Know the Different Types of Cold & Flu Viruses

It is important to know that there are actually dozens of different types of cold and influenza viruses. Different viruses will cause different symptoms, and some can be more severe than others. Knowing which virus you may have can help you manage the possible complications of either a cold or the flu. Additionally, knowing the virus type may also play a role in your doctor’s decision to prescribe specific treatments or medicines.

Common Cold Viruses:

Common Flu Viruses:

Understand Common Cold & Flu Symptoms

One way to differentiate the common cold and flu is to consider the timing: cold symptoms tend to appear gradually over several days, while the onset of flu symptoms can take some people by surprise. Flu symptoms will also typically be more intense than cold symptoms and they tend to last much longer than that a cold. Whereas the common cold is more of an upper-respiratory illness (affecting your head and chest), the flu may have a greater effect on your whole body. People with flu will generally be much sicker than those with a cold. Though both the common cold and the flu have the potential to develop into more severe medical issues, the common cold is generally less severe with fewer complications. To help you recognize which illness you may have, it’s important to learn the differences between them.

Common cold symptoms:

  • Runny nose
  • Congestion
  • Mild sore throat
  • Sneezing
  • General fatigue
  • Mild achiness

Flu symptoms:

  • fever over 100°F (38°C)
  • chills
  • severe body aches
  • frequent coughing
  • sneezing
  • Runny nose
  • Congestion
  • Mild sore throat
  • headache
  • achiness
  • extreme fatigue and lack of energy
  • vomiting
  • diarrhea

Be Aware of When Symptoms Should Worsen

With cold symptoms, they will start mild and then peak within 3-5 days. Symptoms may become worse if a secondary infection develops like sinusitis or bronchitis. Flu symptoms can worsen suddenly and are often quite severe within 12-36 hours of starting.


Visit a doctor if your fever gets above 103°F (39°C). A common symptom of the flu is an extremely high fever, which can reach up to 104°F (40°C). With the cold, fevers are rare but if they do occur they will typically enter in between 101-102°F (38.3- 39°C). You may feel like you can’t stay warm. Keep in mind that bundling up when you are running a fever can increase your temperature.

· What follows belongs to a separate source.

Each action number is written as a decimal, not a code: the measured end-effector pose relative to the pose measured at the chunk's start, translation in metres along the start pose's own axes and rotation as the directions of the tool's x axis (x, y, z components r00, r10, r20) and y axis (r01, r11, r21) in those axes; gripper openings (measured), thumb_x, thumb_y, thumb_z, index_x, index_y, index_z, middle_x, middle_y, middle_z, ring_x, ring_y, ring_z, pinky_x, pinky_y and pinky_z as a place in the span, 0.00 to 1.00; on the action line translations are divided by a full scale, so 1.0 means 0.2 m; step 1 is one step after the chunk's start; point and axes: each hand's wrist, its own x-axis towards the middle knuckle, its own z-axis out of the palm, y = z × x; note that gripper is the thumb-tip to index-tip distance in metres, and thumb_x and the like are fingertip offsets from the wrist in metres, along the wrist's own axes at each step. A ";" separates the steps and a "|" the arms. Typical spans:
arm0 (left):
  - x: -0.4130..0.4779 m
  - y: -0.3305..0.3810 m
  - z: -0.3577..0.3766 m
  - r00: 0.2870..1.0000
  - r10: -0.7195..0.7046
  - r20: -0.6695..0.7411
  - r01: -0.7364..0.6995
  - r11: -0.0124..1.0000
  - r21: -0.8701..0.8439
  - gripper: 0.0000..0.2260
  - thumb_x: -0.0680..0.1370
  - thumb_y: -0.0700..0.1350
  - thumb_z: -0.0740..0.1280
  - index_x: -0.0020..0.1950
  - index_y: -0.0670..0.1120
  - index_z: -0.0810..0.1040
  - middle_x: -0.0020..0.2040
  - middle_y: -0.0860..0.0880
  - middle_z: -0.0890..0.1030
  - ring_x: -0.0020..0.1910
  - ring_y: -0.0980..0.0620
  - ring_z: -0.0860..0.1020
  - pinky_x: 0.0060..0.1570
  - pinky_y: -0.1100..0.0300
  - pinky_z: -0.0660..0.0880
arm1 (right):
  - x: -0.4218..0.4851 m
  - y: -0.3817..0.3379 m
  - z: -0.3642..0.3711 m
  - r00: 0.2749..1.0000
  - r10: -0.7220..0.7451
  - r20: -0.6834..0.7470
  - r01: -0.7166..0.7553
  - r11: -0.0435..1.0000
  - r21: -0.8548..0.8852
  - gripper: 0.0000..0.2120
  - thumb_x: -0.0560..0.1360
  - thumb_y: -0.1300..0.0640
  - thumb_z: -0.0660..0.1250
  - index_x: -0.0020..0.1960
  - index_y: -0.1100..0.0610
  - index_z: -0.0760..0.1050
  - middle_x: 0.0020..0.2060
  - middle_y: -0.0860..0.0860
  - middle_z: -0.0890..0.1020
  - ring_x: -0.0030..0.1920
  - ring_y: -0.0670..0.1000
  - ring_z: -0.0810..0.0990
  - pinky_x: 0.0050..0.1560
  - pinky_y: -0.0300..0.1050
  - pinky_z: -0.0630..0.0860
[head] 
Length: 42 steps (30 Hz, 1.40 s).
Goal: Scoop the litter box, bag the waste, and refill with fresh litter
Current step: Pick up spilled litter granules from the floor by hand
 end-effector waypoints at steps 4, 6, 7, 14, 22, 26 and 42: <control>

Another distinguishing factor between the two is coughing. Colds will usually cause a mild cough and sore throat whereas with influenza, that coughing may become more severe—causing deep chest pain and an inability to control your cough.


Make sure that you are getting enough fluids while your body fights either illness. Dehydration is a common side effect of both the common cold and the flu, though it is more common when suffering from the flu viruses. If you begin to show signs of confusion or dizziness or extreme weakness, contact your doctor right away as you may need an IV to replenish the fluids that you have lost during your illness – especially if vomiting, diarrhea, and a lack of desire to eat or drink.

Monitoring Other Symptoms

In addition to monitoring coughing and fever levels, being aware of other progressions (or lack thereof) can be important in telling the difference. When it comes to the common cold, symptoms should begin to improve within a few days while when dealing with the flu they often worsen over time. As you begin to notice that your symptoms haven’t improved or that they are worsening, you may have reason to believe that what you’re dealing with isn’t just a cold but the flu. If this occurs then it is highly recommended that one seek medical care earlier than later as cases of influenza may require more aggressive treatments than colds.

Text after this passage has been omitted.